What to work on
Retype the listing below exactly, pictures removed.

Data extract
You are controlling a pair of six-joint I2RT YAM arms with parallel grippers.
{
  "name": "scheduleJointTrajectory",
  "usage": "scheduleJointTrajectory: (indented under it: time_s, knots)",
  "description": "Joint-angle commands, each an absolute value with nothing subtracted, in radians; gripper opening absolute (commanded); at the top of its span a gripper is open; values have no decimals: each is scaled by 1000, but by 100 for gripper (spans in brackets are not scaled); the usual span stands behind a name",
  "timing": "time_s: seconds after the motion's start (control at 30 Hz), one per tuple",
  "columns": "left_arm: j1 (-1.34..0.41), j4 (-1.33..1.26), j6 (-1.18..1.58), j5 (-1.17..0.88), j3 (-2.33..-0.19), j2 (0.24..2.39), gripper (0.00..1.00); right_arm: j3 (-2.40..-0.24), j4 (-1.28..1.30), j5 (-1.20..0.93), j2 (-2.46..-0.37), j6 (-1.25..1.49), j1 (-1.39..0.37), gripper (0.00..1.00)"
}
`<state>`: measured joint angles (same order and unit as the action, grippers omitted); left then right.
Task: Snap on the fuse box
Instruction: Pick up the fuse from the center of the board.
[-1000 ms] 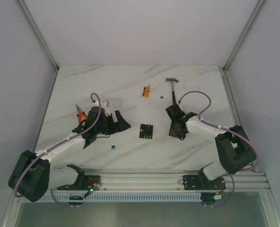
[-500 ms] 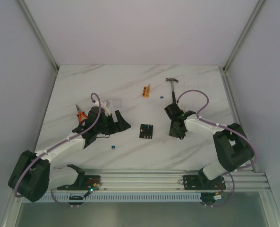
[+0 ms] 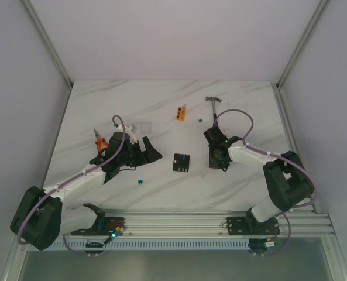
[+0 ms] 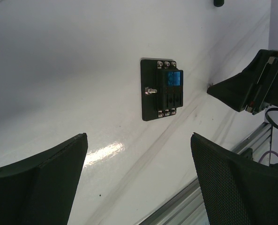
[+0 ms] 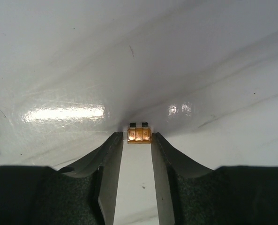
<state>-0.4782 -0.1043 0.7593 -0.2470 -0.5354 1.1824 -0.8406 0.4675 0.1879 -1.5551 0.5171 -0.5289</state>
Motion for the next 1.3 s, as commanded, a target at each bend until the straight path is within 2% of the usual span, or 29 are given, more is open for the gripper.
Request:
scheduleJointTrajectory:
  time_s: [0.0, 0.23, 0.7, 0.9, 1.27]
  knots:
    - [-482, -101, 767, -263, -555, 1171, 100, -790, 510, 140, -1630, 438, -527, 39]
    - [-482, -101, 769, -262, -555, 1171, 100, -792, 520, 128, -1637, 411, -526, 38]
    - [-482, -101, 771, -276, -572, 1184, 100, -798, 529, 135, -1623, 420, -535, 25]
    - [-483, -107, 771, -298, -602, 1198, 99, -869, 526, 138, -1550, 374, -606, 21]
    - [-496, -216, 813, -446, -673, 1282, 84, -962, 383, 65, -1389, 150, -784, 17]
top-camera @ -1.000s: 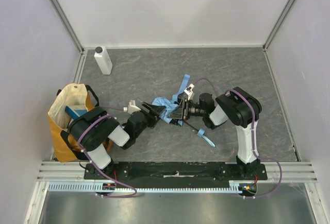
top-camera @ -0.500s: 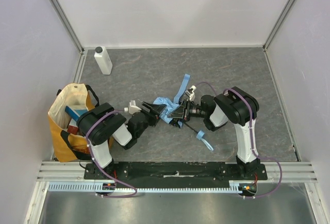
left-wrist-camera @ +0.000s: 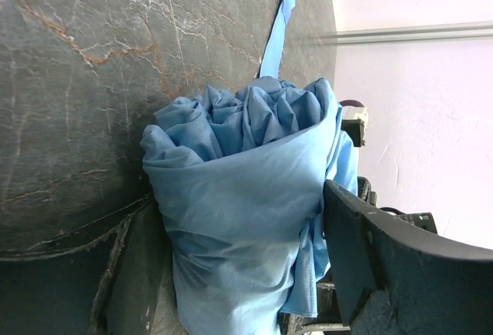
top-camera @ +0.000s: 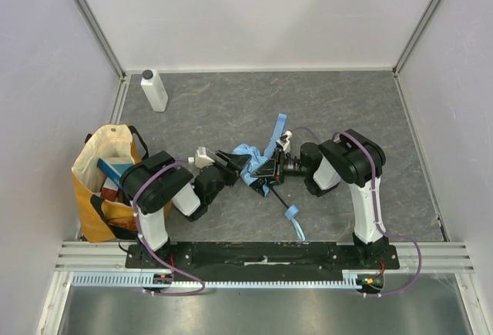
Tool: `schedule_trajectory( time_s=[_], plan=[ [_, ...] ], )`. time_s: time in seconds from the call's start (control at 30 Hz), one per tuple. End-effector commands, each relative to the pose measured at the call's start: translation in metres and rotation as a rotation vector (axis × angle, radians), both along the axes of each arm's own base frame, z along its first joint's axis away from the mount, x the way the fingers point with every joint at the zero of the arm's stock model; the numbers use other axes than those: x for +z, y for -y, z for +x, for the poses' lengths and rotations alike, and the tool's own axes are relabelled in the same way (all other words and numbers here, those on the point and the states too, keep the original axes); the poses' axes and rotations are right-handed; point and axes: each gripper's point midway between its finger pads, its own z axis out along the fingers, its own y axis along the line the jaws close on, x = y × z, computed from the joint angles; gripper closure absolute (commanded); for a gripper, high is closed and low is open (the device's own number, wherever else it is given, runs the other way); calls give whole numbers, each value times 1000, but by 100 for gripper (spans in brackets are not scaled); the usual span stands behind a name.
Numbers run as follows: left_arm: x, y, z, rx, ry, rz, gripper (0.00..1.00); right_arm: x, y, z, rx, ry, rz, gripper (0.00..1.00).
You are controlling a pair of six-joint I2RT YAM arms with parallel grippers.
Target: Put away the umbrella
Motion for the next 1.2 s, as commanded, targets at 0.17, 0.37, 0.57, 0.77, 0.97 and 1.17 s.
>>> schedule_trajectory(
  time_s=[0.17,0.37,0.57,0.77,0.97,1.17],
  plan=[
    [-1,-4,9,2,92,69,43,35,-5,-26,182,208,128,100],
    [7,-13,9,18,125,97,82,22,-6,-25,194,218,69,100],
    [10,-15,4,11,149,92,98,-18,6,-6,172,293,-254,75],
    [4,-19,-6,2,120,81,98,-19,41,13,138,405,-664,43],
    [3,-19,-13,-7,110,74,98,6,55,22,103,598,-874,11],
    [2,-19,-17,-11,90,84,98,51,26,30,98,880,-909,2]
  ],
)
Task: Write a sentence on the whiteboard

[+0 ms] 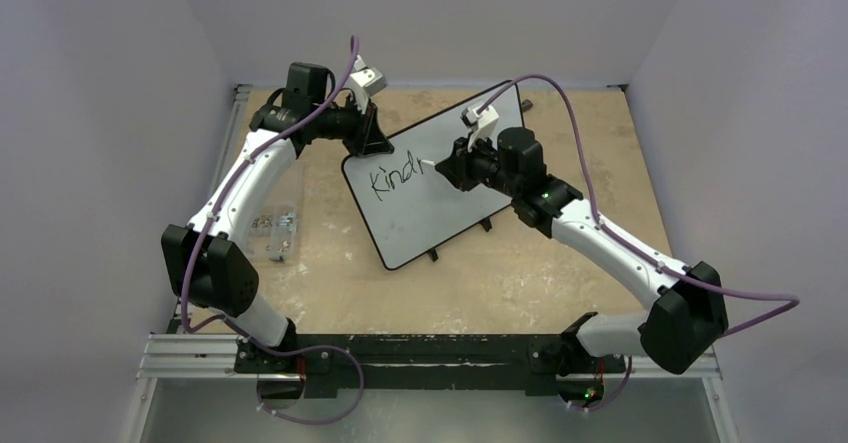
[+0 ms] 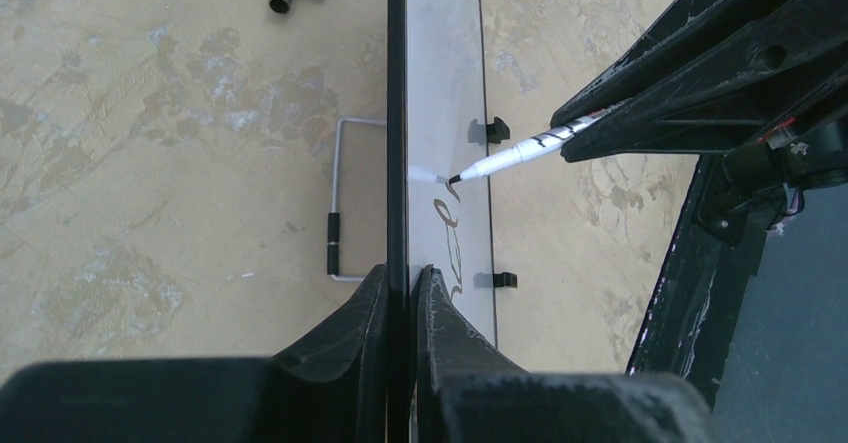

Completed exercise
You are controlling a pair of six-joint I2RT YAM arms with parallel grippers.
{
  "name": "scheduleJointTrajectory",
  "usage": "scheduleJointTrajectory: (indented under it: time_s, knots)",
  "description": "Joint-angle commands, each an absolute value with nothing subtracted, in radians; gripper opening absolute (commanded); at the top of its span a gripper is open; values have no decimals: each is scaled by 1000, but by 100 for gripper (spans in brackets are not scaled); the usual span stands behind a name",
  "timing": "time_s: seconds after the motion's start (control at 30 Hz), one per tuple",
  "columns": "left_arm: j1 (-1.34..0.41), j4 (-1.33..1.26), j6 (-1.18..1.58), j5 (-1.17..0.88), j3 (-2.33..-0.19), j2 (0.24..2.39), gripper (0.00..1.00); right_arm: j3 (-2.40..-0.24), j4 (-1.28..1.30), j5 (-1.20..0.93), j2 (-2.46..-0.37), j6 (-1.25..1.49), j1 (-1.39..0.37), gripper (0.00..1.00)"
}
`<state>`: measured joint angles (same order and unit as the action, grippers omitted); left then right.
Task: Snap on the fuse box
Instruction: Pick up the fuse from the center of the board.
[-1000 ms] 
[-500 ms] 
[+0 ms] 
[+0 ms] 
[+0 ms] 
<state>-0.4782 -0.1043 0.7593 -0.2470 -0.5354 1.1824 -0.8406 0.4675 0.1879 -1.5551 0.5171 -0.5289</state>
Motion for the next 1.3 s, as commanded, a target at each bend until the straight path is within 2% of the usual span, or 29 are given, more is open for the gripper.
Request:
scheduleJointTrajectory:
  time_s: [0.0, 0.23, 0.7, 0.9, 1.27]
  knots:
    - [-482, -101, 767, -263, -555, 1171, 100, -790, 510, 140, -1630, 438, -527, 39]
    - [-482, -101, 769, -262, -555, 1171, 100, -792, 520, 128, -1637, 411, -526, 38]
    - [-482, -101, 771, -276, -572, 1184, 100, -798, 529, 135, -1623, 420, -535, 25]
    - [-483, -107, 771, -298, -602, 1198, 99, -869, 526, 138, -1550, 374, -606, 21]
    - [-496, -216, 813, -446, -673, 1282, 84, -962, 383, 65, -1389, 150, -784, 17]
top-camera @ -1.000s: 
top-camera @ -0.500s: 
left-wrist-camera @ +0.000s: 
top-camera @ +0.000s: 
Tool: `schedule_trajectory( time_s=[_], plan=[ [_, ...] ], )`. time_s: time in seconds from the call's start (control at 30 Hz), one per tuple. End-effector commands, each relative to the pose measured at the call's start: translation in metres and rotation as a rotation vector (axis × angle, radians), both along the axes of each arm's own base frame, z along its first joint's axis away from the mount, x the way the fingers point with every joint at the zero of the arm's stock model; the numbers use other axes than those: x for +z, y for -y, z for +x, for the poses' lengths and rotations alike, and the tool's own axes are relabelled in the same way (all other words and numbers here, those on the point and the states too, keep the original axes); the poses' axes and rotations are right-handed; point and axes: each gripper's point midway between its finger pads, its own z axis out along the fingers, its own y axis along the line the jaws close on, x = y × z, computed from the joint angles; gripper closure absolute (commanded); for a gripper, high is closed and low is open (the device's own number, wherever else it is given, runs the other way); calls give whole numbers, each value times 1000, but by 100 for gripper (spans in brackets are not scaled); the usual span stands behind a name.
Numbers run as follows: left_arm: x, y, z, rx, ry, rz, gripper (0.00..1.00); right_arm: x, y, z, rx, ry, rz, gripper (0.00..1.00).
You are controlling a pair of six-joint I2RT YAM arms with parallel grippers.
Target: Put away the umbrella
Motion for the next 1.2 s, as commanded, targets at 0.17, 0.37, 0.57, 0.77, 0.97 and 1.17 s.
>>> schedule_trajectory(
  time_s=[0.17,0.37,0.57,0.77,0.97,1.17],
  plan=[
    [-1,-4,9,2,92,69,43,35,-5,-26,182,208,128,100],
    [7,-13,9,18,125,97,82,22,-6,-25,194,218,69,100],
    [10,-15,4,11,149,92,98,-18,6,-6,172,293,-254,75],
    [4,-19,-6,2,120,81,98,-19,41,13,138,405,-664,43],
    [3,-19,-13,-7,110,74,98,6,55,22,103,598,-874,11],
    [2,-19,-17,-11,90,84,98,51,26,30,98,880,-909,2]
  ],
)
Task: Write a sentence on the whiteboard

[+0 ms] 
[+0 ms] 

The output is complete, and nothing more is needed.